Brief – Each line of the material below must be transcribed exactly.

Source data –
Segment Open

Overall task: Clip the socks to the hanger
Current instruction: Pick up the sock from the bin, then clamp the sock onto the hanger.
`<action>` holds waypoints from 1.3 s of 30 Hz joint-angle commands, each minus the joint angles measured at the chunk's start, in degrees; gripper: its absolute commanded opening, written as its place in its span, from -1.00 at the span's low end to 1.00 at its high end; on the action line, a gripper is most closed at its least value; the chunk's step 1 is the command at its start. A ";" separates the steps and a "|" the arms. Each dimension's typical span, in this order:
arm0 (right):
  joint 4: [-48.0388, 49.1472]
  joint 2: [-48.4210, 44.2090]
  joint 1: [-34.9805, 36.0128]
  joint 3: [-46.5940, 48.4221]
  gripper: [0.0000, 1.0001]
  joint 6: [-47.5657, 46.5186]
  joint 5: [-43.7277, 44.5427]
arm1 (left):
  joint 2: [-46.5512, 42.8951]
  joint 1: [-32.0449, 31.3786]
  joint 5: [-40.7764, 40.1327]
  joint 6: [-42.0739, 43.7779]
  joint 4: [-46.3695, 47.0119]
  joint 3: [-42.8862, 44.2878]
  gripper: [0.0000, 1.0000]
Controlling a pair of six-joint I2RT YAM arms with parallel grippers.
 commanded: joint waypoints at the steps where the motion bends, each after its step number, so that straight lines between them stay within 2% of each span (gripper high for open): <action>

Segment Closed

Answer to this task –
Overall task: Clip the socks to the hanger
Current instruction: Pick up the sock from the bin, then clamp the sock onto the hanger.
`<action>` holds waypoints from 1.3 s of 30 Hz joint-angle commands, each minus the joint angles measured at the chunk's start, in degrees; gripper: its absolute commanded opening, written as its place in its span, from -1.00 at the span's low end to 1.00 at its high end; on the action line, a gripper is most closed at its least value; the chunk's step 1 is the command at its start. A ";" separates the steps and a "|" the arms. Each dimension's typical span, in this order:
arm0 (right):
  joint 4: [-48.0388, 49.1472]
  joint 2: [-48.4210, 44.2090]
  joint 1: [-34.9805, 36.0128]
  joint 3: [-46.5940, 48.4221]
  gripper: [0.0000, 1.0001]
  joint 6: [-47.5657, 46.5186]
  joint 5: [-43.7277, 44.5427]
arm1 (left):
  joint 2: [-46.5512, 42.8951]
  joint 1: [-32.0449, 31.3786]
  joint 5: [-40.7764, 40.1327]
  joint 6: [-42.0739, 43.7779]
  joint 4: [-46.3695, 47.0119]
  joint 3: [-42.8862, 44.2878]
  gripper: [0.0000, 1.0000]
Controlling a pair of six-joint I2RT YAM arms with parallel grippers.
 commanded: joint waypoints at the steps where the motion bends, each after its step number, so that straight lines between them stay within 2% of each span (gripper high for open): <action>

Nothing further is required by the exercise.